Running from the command line
This section goes over how to use the CryoViT CLI to train and predict on a custom dataset.
Note
This guide assumes you have already installed CryoViT by following the instructions in Installing CryoViT. If you have not done so, please do that first.
You also need a valid training dataset. See Setting Up a Dataset for instructions on how to set one up.
A GPU is also highly recommended.
Training a Model
You can train a new model using the train command:
Output of cryovit train --help command.
So, to train a model, you would run a command like the following:
$ cryovit train train.txt labels.txt mito --val-data val.txt --val-labels val_labels.txt --labels mito membrane --name mito_model
This command would train a model to segment mitochondria, given label files that have both mitochondria and membranes labeled.
The training data is specified in
train.txt, and the corresponding labels are inlabels.txt.The validation data is specified in
val.txt, and the corresponding labels are inval_labels.txt.After training, the model will be saved as
mito_model.modelin the current directory.
If your training dataset is organized in folders, then you would replace
*.txt with the folder names.
Important
If using --model cryovit (the default), then your training and
validation data must either contain DINOv2 features, or you must
compute the features first using the cryovit features command.
See Quick Start Guide for an example of this.
Monitoring Training
If you specify the --log-training argument (or -l for short), then
you can monitor the training progress using TensorBoard.

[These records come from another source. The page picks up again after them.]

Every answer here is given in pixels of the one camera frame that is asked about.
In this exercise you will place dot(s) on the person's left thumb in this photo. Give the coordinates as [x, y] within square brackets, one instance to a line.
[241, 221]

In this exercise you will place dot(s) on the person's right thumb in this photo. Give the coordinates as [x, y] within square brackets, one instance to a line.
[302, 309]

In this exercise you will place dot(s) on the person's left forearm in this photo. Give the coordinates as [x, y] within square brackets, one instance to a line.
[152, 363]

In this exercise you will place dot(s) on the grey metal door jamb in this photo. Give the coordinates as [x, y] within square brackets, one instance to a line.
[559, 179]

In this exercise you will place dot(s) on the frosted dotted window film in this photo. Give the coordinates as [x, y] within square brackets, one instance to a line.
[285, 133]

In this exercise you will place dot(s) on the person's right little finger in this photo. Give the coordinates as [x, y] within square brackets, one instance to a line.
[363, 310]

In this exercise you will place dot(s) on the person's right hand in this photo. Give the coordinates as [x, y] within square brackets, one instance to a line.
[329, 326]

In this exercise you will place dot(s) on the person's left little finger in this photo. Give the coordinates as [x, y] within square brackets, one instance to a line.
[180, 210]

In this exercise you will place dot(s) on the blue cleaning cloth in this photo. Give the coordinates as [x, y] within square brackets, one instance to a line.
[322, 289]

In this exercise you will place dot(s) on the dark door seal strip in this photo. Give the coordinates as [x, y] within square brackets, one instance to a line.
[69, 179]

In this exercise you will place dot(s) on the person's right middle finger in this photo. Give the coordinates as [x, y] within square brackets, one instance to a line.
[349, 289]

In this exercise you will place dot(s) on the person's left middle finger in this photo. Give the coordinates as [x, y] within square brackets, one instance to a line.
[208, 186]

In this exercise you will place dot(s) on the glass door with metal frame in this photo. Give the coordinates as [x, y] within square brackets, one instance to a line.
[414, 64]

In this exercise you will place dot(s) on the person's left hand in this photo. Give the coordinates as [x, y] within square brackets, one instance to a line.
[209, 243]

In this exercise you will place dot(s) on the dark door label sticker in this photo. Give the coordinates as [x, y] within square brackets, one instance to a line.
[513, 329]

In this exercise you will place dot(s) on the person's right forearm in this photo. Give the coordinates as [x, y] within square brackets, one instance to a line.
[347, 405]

When training starts, a message will be printed of the form:
$ INFO Setup TensorBoard logger. View logs with `tensorboard --logdir
<path-to-log-dir>
Running this command in a separate terminal will then give you a local URL, which you can use to monitor the training progress in your browser.
Evaluating the Model
After training, you can evaluate the model on a test dataset using the
evaluate command:
Output of cryovit evaluate --help command.

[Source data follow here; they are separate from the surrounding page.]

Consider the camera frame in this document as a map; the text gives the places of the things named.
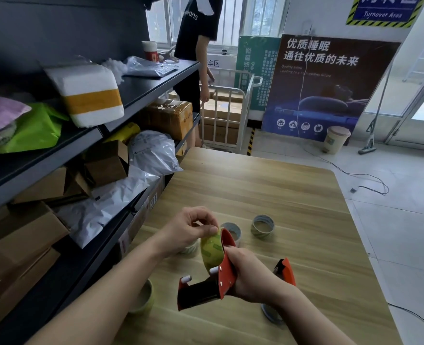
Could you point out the person's right hand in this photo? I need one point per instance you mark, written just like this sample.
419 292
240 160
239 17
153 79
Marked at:
257 278

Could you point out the person's left hand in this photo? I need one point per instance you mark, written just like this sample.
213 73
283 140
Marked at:
179 231

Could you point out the person's left thumb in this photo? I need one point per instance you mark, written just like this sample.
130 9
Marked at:
206 232

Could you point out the person's right thumb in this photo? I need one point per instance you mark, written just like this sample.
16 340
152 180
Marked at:
233 264

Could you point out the red tape dispenser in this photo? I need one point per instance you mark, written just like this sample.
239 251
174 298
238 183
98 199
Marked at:
286 271
226 269

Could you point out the yellow-green tape roll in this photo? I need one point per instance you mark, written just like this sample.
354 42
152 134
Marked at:
212 249

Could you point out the person's right forearm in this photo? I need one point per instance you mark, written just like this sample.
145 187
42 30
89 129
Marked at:
305 319

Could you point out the person's left forearm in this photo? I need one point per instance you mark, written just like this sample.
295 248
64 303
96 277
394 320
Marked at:
100 301

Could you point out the clear tape roll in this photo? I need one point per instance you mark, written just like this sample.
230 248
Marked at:
270 314
189 248
233 231
262 226
144 300

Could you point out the labelled cardboard box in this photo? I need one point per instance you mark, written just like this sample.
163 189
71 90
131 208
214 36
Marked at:
143 215

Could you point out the puffy white plastic mailer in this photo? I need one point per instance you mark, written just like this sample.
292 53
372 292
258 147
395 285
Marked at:
154 152

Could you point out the yellow black hazard strip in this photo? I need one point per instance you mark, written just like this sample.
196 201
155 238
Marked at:
250 141

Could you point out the long white plastic mailer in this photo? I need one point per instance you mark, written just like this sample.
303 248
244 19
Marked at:
104 208

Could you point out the cardboard boxes in cart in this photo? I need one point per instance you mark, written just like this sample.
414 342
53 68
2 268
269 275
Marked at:
221 122

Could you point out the black shelving unit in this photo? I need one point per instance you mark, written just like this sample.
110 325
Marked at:
89 255

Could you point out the taped brown cardboard box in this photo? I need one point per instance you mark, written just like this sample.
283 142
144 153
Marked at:
168 118

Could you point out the small open cardboard box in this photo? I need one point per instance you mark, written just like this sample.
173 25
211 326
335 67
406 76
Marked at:
106 165

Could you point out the white cage cart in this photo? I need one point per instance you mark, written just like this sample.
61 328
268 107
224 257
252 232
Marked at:
248 104

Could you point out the beige waste bin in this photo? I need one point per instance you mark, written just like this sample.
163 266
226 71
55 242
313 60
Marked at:
335 140

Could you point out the flat brown cardboard box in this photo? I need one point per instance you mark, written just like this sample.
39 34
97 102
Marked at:
43 186

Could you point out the green poster board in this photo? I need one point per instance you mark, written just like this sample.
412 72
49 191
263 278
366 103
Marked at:
257 68

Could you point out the grey flat plastic parcel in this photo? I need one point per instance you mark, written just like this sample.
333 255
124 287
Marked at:
149 67

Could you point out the white parcel with yellow tape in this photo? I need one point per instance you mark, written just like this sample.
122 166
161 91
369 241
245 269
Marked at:
89 95

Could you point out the crumpled clear plastic bag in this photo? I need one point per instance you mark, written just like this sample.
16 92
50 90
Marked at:
114 70

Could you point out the grey floor mop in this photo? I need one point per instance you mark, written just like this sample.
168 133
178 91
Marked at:
372 136

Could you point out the large brown cardboard box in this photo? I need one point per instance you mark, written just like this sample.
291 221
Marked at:
14 287
17 237

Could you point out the dark sleep poster board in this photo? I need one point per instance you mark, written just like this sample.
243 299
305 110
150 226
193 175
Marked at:
327 86

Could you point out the red and white paper cup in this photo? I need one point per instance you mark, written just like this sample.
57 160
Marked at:
149 50

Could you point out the green bag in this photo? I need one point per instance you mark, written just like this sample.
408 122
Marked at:
32 131

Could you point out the barred window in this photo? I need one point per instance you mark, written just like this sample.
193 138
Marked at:
258 16

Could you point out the blue sign with striped border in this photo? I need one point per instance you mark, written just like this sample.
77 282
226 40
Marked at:
386 10

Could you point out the glass door with frame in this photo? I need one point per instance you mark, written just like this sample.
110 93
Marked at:
416 104

This command takes similar arguments to the train
command, except that you specify the test data and labels instead of
the train data and labels, and you also need to specify a pre-trained
model file. For example:
$ cryovit evaluate test.txt test_labels.txt mito_model.model
This results in a .csv file being created in a results folder in
the current directory, containing the DICE scores for each tomogram.

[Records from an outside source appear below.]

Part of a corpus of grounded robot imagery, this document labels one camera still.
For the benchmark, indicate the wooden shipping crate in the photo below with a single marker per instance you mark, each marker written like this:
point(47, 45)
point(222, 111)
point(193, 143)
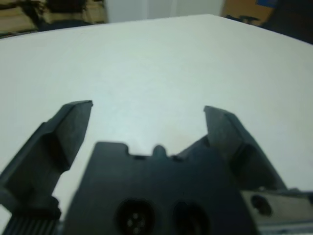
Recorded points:
point(14, 19)

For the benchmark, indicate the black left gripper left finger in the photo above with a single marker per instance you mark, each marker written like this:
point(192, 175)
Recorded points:
point(49, 147)

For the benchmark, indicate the brown board blue label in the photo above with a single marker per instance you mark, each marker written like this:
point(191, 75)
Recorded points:
point(244, 9)

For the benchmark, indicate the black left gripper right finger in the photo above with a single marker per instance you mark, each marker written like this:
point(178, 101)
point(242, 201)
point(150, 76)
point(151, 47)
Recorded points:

If you specify the --visualize argument (or -v for short),
then the predicted segmentations will be saved as .hdf files
in a predictions folder in the result directory (i.e., the
current directory).
Using a Pre-trained Model
You can use your trained model to segment new data using the
predict command:
Output of cryovit infer --help command.
This command only requires you put the data to be segmented
in a single folder or list their paths in a .txt file,
and specify a pre-trained model file. For example:
$ cryovit infer data.txt mito_model.model
Similar to the evaluate command, this will create a predictions
folder in the current directory, containing the predicted segmentations
as .hdf files.
Tip
If you find that your predictions are either over-segmenting
or under-segmenting, you can adjust the threshold used to
binarize the predicted probabilities using the --threshold
argument. The default value is 0.5, but you can increase
this value to make the predictions more conservative, or
decrease it to make the predictions more aggressive.